REQUIREMENT:
Narrow the data below down to the lines containing "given".

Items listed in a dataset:
* * * * * * *
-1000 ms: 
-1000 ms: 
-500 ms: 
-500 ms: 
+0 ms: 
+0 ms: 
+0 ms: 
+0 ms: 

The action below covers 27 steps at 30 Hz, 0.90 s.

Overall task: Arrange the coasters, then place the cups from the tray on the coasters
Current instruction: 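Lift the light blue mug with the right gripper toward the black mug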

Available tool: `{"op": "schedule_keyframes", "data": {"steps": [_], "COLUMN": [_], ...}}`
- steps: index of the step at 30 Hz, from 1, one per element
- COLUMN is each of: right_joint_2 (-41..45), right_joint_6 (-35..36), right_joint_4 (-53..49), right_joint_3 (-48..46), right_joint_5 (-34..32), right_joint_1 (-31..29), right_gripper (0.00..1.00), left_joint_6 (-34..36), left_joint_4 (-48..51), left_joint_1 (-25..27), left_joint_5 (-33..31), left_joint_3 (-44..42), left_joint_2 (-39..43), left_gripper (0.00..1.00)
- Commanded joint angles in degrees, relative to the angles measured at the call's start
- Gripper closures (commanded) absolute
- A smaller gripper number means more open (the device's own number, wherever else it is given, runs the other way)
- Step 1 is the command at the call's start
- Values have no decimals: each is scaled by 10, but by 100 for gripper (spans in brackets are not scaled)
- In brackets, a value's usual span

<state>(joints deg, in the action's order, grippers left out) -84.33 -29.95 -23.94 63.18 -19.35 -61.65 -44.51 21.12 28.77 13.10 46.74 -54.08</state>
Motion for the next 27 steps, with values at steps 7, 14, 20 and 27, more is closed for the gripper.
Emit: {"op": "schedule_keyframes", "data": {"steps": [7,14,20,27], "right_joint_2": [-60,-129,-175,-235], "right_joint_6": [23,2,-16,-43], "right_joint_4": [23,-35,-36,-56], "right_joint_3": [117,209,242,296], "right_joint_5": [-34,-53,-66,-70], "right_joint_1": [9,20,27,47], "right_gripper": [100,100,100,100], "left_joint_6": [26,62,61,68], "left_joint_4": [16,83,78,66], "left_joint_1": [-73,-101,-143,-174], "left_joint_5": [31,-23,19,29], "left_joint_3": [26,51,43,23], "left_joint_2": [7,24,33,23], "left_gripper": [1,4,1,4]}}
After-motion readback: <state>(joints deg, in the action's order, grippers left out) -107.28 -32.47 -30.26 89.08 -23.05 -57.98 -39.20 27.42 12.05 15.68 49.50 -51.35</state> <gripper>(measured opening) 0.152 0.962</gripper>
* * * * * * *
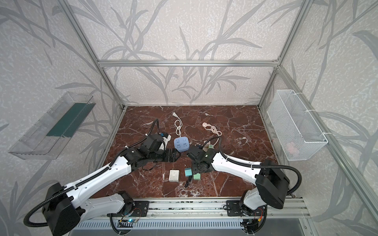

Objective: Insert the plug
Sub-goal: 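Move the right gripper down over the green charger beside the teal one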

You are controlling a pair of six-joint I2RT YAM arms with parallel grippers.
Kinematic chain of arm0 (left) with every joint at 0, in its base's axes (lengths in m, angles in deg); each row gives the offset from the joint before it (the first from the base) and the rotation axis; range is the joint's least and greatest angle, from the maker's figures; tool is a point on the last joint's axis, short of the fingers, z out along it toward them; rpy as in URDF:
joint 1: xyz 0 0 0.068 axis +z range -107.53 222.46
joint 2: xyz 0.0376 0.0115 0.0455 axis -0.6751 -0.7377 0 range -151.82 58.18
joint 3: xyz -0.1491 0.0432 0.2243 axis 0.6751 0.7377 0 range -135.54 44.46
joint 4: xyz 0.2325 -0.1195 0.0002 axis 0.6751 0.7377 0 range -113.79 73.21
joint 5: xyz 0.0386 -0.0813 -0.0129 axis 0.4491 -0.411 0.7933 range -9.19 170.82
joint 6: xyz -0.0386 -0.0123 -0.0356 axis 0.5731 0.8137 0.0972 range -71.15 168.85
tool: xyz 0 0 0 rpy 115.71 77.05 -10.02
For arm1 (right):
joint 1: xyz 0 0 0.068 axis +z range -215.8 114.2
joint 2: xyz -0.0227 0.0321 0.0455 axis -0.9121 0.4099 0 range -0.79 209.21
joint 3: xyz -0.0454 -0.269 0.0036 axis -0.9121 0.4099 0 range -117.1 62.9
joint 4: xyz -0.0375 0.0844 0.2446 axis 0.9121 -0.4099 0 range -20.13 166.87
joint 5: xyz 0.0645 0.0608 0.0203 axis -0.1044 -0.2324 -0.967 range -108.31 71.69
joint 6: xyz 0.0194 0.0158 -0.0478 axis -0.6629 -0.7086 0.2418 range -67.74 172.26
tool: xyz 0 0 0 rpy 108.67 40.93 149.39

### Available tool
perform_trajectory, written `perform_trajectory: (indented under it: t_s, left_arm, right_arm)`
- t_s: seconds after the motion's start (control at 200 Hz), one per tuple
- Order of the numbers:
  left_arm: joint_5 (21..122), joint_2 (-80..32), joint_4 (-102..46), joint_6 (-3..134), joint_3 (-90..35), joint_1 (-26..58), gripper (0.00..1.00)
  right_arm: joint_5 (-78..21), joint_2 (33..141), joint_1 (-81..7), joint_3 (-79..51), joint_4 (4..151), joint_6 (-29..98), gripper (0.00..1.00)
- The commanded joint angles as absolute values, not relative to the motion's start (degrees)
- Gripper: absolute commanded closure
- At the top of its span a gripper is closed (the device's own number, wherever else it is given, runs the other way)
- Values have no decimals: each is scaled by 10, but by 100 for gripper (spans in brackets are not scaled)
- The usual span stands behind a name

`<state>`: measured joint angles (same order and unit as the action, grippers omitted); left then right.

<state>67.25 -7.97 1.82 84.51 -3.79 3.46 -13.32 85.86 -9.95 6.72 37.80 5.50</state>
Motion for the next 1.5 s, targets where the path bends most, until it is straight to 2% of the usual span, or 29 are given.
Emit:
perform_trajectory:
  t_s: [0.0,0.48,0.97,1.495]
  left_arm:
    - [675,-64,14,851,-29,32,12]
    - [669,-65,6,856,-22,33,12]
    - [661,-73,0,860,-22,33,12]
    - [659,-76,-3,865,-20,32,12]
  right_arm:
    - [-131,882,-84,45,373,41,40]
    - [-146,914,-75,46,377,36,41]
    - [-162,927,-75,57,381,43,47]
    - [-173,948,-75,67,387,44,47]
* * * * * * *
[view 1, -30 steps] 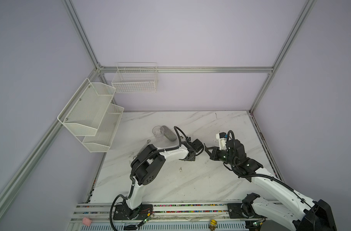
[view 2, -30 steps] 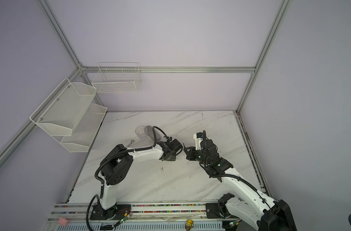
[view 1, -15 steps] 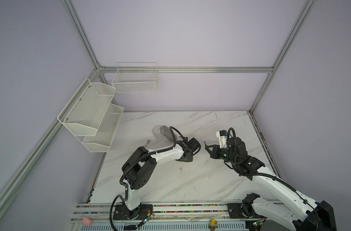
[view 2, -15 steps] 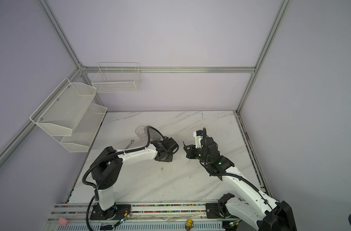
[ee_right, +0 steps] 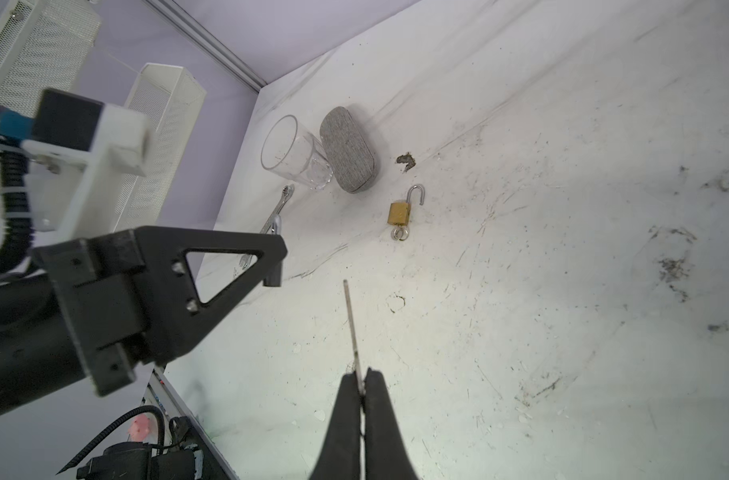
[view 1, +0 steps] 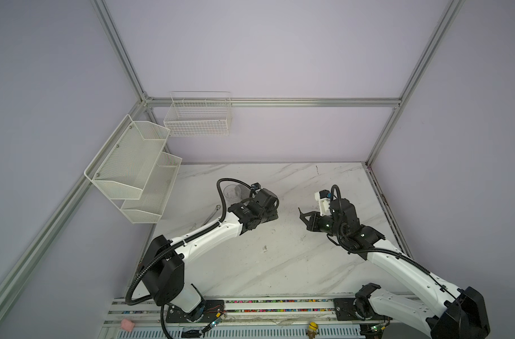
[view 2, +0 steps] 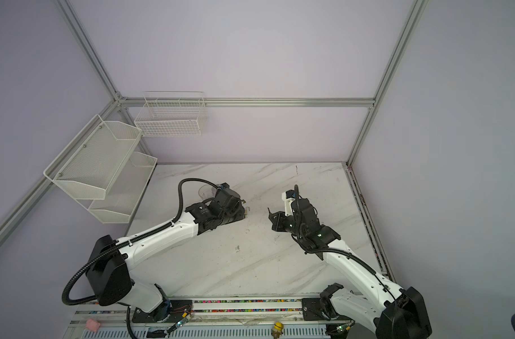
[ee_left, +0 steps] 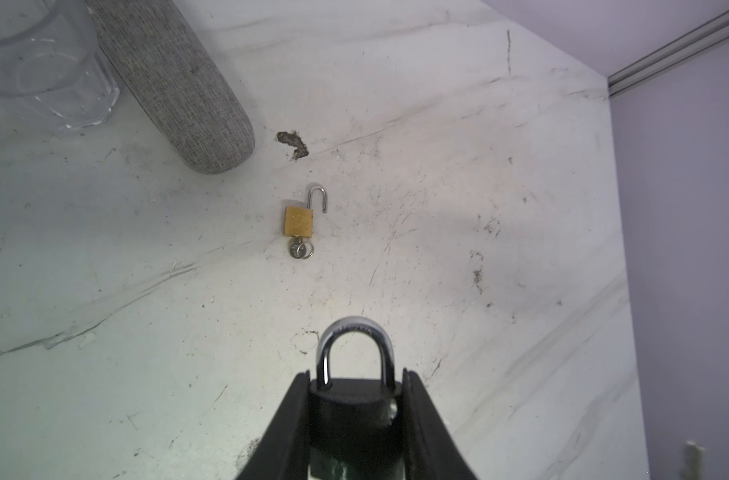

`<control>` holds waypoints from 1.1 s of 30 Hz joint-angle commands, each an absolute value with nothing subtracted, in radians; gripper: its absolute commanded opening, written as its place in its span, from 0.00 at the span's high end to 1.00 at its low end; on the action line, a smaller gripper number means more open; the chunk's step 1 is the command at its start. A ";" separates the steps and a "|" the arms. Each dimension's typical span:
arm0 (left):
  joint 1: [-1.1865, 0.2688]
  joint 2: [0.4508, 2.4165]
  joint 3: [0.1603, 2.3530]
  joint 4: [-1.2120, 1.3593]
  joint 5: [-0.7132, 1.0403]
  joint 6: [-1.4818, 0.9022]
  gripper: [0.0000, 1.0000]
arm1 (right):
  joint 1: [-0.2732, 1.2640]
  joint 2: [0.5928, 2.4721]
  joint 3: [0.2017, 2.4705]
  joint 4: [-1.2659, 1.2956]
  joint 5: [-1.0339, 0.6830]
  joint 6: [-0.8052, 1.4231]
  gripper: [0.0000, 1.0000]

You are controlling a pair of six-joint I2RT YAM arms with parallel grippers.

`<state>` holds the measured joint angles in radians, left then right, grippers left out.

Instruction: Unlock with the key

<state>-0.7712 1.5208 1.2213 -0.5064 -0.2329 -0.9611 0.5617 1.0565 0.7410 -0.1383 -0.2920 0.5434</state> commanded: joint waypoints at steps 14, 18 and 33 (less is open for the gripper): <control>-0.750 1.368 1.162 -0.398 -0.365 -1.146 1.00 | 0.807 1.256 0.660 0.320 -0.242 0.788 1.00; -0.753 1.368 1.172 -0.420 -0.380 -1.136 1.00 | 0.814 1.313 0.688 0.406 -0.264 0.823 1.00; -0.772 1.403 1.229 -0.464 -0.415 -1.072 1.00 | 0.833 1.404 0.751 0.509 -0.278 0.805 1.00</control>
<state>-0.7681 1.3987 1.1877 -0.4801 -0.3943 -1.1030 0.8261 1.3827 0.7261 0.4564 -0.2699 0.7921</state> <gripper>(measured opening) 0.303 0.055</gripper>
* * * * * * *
EXERCISE OUTPUT:
- A smaller gripper number means more open (the device's own number, wherever else it is given, runs the other way)
- At the top of its span a gripper is closed (the device's own number, wherever else it is given, runs the other way)
Motion for the next 1.5 s, targets where the path bends most, until it is straight to 2% of the usual span, or 29 are given.

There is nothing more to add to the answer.